=== Data for processing ===
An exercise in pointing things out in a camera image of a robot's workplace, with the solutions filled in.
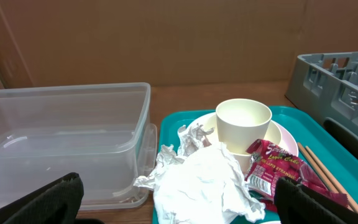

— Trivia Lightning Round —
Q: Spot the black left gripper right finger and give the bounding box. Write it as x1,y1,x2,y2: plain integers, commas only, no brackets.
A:
273,177,358,224

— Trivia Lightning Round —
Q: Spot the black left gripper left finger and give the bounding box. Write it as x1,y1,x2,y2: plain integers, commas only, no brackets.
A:
0,172,84,224

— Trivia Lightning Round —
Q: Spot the red snack wrapper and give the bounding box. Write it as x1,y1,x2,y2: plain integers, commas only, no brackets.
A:
244,139,348,212

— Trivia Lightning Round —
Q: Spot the white napkin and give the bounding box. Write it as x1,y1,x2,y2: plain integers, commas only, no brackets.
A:
134,145,265,223

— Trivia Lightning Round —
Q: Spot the cream plastic cup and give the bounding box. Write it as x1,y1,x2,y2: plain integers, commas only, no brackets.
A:
216,98,272,154

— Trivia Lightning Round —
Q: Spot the clear plastic waste bin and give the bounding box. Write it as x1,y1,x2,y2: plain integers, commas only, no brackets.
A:
0,83,158,210

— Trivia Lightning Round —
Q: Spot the grey dishwasher rack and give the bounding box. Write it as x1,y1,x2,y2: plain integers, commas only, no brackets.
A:
285,52,358,159

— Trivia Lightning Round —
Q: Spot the wooden chopstick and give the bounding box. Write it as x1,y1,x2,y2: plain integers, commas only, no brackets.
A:
306,146,358,213
297,142,354,212

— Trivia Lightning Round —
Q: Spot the pink plate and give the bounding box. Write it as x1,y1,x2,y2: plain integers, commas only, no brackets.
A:
187,118,298,156

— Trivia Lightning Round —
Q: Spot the teal plastic tray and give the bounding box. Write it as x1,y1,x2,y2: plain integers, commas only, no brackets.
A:
157,106,358,204

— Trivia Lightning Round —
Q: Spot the cream bowl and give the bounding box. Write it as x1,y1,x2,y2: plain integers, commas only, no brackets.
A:
195,113,282,174

=== Requirement ===
Find each line in the records above that contains "cream", and copy it.

=== Written response ===
Q: Spot the cream plastic cup and give the bounding box. Write it as x1,y1,x2,y2: plain integers, commas only, no brackets.
Q: Spot the cream bowl and give the bounding box. Write it as x1,y1,x2,y2: plain integers, commas only, no brackets.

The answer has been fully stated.